Grupo de Economia da Energia

The future of biofuels

In biofuels on 29/03/2010 at 01:30

By José Vitor Bomtempo

The late Professor Keith Pavitt, one of the major starters of the studies in the economics of innovation, he used to say to his mentees that the goal of a research is not necessarily answer the questions, but make them better or “more answerable” as he used to say. I want to start this blog making some questions that we can do when we think about the future of biofuels and industry based on renewable raw materials. We will try to bring elements and discuss, as the master Pavitt wanted, in order to become these questions clearer, better formulated, if possible. After all, to begin we have to mention the masters, as Inácio Rangel said; no one solves problems that can not formulate clearly.
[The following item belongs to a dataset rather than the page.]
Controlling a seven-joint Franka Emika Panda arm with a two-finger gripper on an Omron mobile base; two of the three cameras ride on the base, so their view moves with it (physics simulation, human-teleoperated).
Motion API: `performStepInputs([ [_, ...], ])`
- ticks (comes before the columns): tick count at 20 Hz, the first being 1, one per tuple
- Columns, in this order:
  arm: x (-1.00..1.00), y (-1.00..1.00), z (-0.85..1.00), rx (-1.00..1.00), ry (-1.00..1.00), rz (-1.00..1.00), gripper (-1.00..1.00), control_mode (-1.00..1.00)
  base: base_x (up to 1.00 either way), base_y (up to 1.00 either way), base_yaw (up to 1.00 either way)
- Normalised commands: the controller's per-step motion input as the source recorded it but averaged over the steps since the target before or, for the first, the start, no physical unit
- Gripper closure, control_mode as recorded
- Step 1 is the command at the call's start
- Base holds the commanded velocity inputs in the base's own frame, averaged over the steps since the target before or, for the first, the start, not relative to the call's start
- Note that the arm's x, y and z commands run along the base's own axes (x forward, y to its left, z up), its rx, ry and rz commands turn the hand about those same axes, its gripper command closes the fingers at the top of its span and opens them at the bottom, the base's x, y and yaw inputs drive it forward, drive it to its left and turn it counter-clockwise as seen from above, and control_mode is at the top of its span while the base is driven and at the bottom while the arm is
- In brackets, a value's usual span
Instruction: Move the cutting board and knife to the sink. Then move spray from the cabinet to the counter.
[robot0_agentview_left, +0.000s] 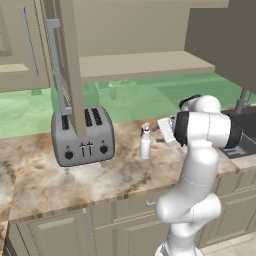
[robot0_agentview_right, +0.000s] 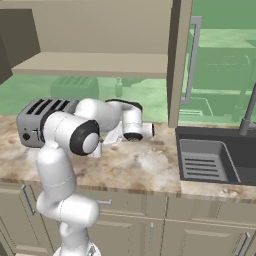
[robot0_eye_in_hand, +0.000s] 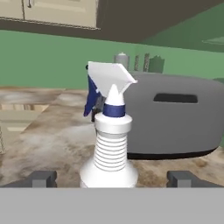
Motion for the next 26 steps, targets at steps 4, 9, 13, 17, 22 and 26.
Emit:
performStepInputs([
  [4, -0.48, -0.08, 0.19, 0.0, -0.03, -0.05, -1.0, -1.0, 0.0, 0.0, 0.0],
  [9, -0.65, -0.01, 0.27, 0.0, -0.02, -0.11, -1.0, -1.0, 0.0, 0.0, 0.0],
  [13, -0.67, 0.0, 0.41, 0.0, -0.01, -0.16, -1.0, -1.0, 0.0, 0.0, 0.0],
  [17, -0.61, 0.0, 0.52, 0.0, 0.0, -0.17, -1.0, -1.0, 0.0, 0.0, 0.0],
  [22, -0.55, 0.0, 0.54, 0.0, 0.0, -0.16, -1.0, -1.0, 0.0, 0.0, 0.0],
  [26, -0.54, 0.0, 0.48, 0.0, 0.0, -0.13, -1.0, -1.0, 0.0, 0.0, 0.0],
])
So this is the initial effort for which the blog will try to help: improve our questions about the future of biofuels.

Two news that were highlighted in recent weeks may help us think about the future of the biofuels industry and the probable position of Brazil in this industry. They are two very different events: the announcement of a possible breakthrough in the enzymatic hydrolysis by Novozymes and Shell Cosan joint venture.

On February 15th, Novozymes, a prominent company in the enzyme industry, announced a reduction in the cost of enzyme for production of ethanol from cellulosic materials, taking it to the range of 50 cents/gallon of ethanol. This result allows us to achieve the famous parity with American corn ethanol – in the range of US$ 2 / gallon – which is still much more expensive than Brazilian ethanol. But the trajectory of technological progress draws attention. We have to mention that in the late 90s DOE “gave” US$ 15 million to Novozymes to reduce by 10 times the cost of cellulase enzyme. This was done in three or four years. Now, it is on this basis that Novozymes announces achievement of a further reduction.
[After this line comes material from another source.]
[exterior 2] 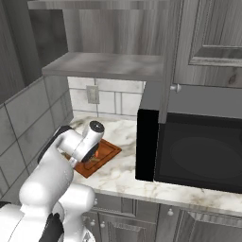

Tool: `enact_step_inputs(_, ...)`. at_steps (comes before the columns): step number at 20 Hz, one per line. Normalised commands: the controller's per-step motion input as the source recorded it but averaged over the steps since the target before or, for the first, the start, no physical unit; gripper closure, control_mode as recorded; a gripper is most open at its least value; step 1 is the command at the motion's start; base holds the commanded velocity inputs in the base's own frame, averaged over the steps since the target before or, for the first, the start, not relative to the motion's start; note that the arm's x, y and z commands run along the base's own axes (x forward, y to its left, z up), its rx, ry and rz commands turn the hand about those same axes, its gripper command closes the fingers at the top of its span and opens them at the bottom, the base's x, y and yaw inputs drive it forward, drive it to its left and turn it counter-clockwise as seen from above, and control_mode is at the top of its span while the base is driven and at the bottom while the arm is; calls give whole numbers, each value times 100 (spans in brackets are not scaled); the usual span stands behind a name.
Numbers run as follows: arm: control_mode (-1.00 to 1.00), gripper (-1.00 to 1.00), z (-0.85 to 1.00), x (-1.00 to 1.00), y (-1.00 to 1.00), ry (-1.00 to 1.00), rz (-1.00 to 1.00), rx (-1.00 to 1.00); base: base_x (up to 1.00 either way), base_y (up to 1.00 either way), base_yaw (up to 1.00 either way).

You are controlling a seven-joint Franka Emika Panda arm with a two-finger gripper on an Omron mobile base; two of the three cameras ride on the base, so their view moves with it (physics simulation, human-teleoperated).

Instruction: Open the cabinet, retrieve the rolling pin, and place it next to the meat on the cutting board to prepare for tenderizing.

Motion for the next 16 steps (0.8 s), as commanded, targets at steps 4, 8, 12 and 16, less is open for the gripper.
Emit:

The second news is the announcement of Shell and Cosan joint venture, in early February, which would generate a great production and marketing of ethanol. Details and effects can be seen here.

The business, in addition to its dimension in terms of market, represents an interesting change of Shell in its operations in biofuels, becoming a major producer of ethanol. Until then, Shell had business interests in five different biofuels projects that explored five different technological platforms, all linked to so-called “advanced biofuels” or second or third-generation biofuels. Due to this, Shell made a serious entry in the production of ethanol. At the same time, Cosan ascend to international level and incorporates a portion of Shell’s innovative assets in the joint venture: Iogen and Virent.

In different ways, two events – which will certainly come back later – underline the main lines of the process for establishing biofuels industry of the future. And then we come to the questions to discuss to make them better, more “answerable.”

The main assumption is that biofuels industry of the future will be very different from the current one. It will be neither limited to current products – ethanol and biodiesel – nor the current processes and feedstocks. In the establishment of such industry, a large number of technological alternatives and new business models have been tested. What about the future? What about Brazilian role in this industry? Does the competitive position in ethanol ensure a leading position in the integrated biomass exploration industry of the future?

How are we preparing ourselves for that business strategy? In addition to associations and joint ventures, which technological efforts our companies are undertaking? What about current ethanol producers’ role in the future? And what about chemical and petrochemical industry in Brazil? And what about PETROBRAS?

Which science, technology and innovation politics are being put into practice by MCT? Are they towards future of the industry and the creation of competitive advantages in the new bases being developed? Or are they towards maintenance of the current competitive advantages, based on the successful Brazilian ethanol industry?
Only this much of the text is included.